Starting at the line with "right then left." and ending at the line with "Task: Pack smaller", print exactly the lines of the entries below. Pictures do not belong in the copy.

==*==

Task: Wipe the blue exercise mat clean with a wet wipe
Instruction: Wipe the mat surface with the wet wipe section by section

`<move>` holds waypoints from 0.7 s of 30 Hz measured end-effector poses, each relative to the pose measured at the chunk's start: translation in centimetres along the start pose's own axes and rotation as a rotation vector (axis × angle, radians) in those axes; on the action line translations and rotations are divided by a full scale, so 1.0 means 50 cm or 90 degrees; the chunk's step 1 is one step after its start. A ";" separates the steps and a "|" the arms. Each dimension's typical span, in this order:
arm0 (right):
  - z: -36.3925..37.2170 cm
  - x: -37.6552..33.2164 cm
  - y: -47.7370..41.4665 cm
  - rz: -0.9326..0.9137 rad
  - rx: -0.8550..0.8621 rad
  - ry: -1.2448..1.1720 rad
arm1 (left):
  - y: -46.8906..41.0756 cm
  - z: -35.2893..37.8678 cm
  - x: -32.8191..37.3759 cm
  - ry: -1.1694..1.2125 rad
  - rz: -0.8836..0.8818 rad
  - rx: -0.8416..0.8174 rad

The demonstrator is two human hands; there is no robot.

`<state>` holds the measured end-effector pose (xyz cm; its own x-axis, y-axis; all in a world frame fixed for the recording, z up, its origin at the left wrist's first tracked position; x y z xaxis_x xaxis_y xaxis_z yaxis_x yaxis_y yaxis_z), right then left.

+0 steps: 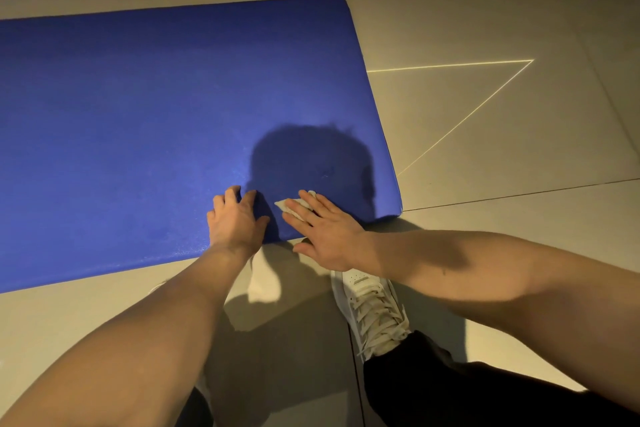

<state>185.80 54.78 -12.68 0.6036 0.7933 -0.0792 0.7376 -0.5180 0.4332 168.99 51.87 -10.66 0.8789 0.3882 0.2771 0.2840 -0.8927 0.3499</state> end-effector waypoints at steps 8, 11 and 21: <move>-0.027 0.178 -0.032 0.290 0.025 -0.102 | -0.015 -0.013 -0.002 -0.018 0.006 0.003; -0.027 0.120 -0.051 0.229 0.024 -0.147 | -0.023 -0.010 -0.012 -0.020 -0.016 -0.016; -0.051 0.117 -0.090 0.106 0.037 -0.048 | -0.034 -0.007 -0.021 -0.024 -0.027 -0.037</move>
<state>185.21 62.57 -12.79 0.7380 0.6702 -0.0784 0.6406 -0.6592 0.3938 167.44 53.05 -11.25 0.8806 0.4160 0.2271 0.2998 -0.8601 0.4127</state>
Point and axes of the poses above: each hand's wrist, its own y-axis away from the middle knuckle, its own z-axis out of the palm, x = y × z, the point moved 8 cm from there along -y, towards the middle knuckle, and after that the axes turned 8 degrees about z, right-handed, at the moved point
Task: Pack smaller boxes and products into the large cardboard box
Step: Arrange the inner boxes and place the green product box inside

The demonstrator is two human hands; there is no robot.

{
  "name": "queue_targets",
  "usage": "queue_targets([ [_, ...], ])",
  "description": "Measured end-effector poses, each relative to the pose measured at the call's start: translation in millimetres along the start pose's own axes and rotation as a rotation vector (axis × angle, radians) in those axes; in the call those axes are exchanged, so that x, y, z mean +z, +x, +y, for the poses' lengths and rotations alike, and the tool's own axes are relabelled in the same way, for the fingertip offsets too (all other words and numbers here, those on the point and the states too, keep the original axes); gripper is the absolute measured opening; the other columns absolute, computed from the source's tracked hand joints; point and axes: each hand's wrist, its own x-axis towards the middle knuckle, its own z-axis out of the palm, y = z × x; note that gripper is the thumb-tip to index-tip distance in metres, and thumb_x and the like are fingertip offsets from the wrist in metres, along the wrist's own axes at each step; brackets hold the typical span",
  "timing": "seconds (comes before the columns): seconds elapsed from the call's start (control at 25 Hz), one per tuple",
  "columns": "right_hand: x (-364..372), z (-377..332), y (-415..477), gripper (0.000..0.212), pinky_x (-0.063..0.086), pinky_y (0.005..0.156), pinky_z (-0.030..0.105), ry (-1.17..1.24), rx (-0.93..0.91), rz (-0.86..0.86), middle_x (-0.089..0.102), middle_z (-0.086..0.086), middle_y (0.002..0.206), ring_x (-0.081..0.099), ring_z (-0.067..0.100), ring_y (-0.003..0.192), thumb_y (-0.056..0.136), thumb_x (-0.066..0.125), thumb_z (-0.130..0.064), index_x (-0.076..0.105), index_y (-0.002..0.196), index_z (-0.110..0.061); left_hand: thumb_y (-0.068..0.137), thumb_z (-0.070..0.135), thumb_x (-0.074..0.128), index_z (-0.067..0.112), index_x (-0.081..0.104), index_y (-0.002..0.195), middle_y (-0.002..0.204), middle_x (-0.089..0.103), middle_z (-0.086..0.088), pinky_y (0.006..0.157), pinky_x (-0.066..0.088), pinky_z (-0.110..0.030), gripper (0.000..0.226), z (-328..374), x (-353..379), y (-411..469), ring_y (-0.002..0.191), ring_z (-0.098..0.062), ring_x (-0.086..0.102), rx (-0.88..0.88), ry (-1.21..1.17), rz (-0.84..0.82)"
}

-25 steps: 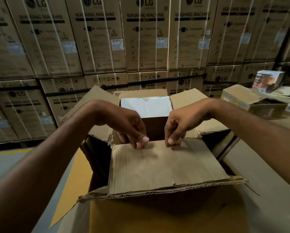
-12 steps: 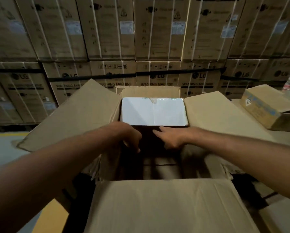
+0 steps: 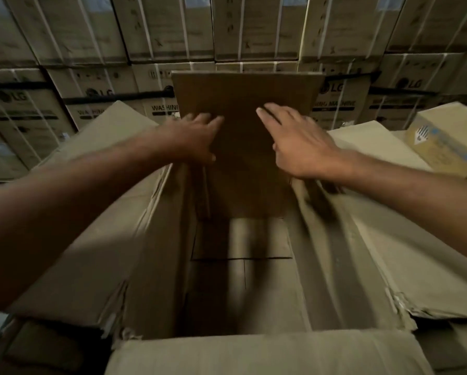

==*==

> _WORKED SOLUTION_
`<state>` holds the measured end-effector pose (xyz cm; its own x-axis, y-axis; all in a world frame fixed for the recording, z up, its origin at the left wrist's first tracked position; x y z xaxis_x xaxis_y xaxis_z yaxis_x yaxis_y yaxis_z), right then left.

+0 steps: 

<state>185.80 54.78 -12.68 0.6036 0.7933 -0.0792 0.7376 -0.5180 0.4332 168.99 51.87 -10.66 0.8789 0.3882 0.2771 0.2840 -0.8927 0.3499</state> end-effector waypoints at steps 8, 11 and 21: <move>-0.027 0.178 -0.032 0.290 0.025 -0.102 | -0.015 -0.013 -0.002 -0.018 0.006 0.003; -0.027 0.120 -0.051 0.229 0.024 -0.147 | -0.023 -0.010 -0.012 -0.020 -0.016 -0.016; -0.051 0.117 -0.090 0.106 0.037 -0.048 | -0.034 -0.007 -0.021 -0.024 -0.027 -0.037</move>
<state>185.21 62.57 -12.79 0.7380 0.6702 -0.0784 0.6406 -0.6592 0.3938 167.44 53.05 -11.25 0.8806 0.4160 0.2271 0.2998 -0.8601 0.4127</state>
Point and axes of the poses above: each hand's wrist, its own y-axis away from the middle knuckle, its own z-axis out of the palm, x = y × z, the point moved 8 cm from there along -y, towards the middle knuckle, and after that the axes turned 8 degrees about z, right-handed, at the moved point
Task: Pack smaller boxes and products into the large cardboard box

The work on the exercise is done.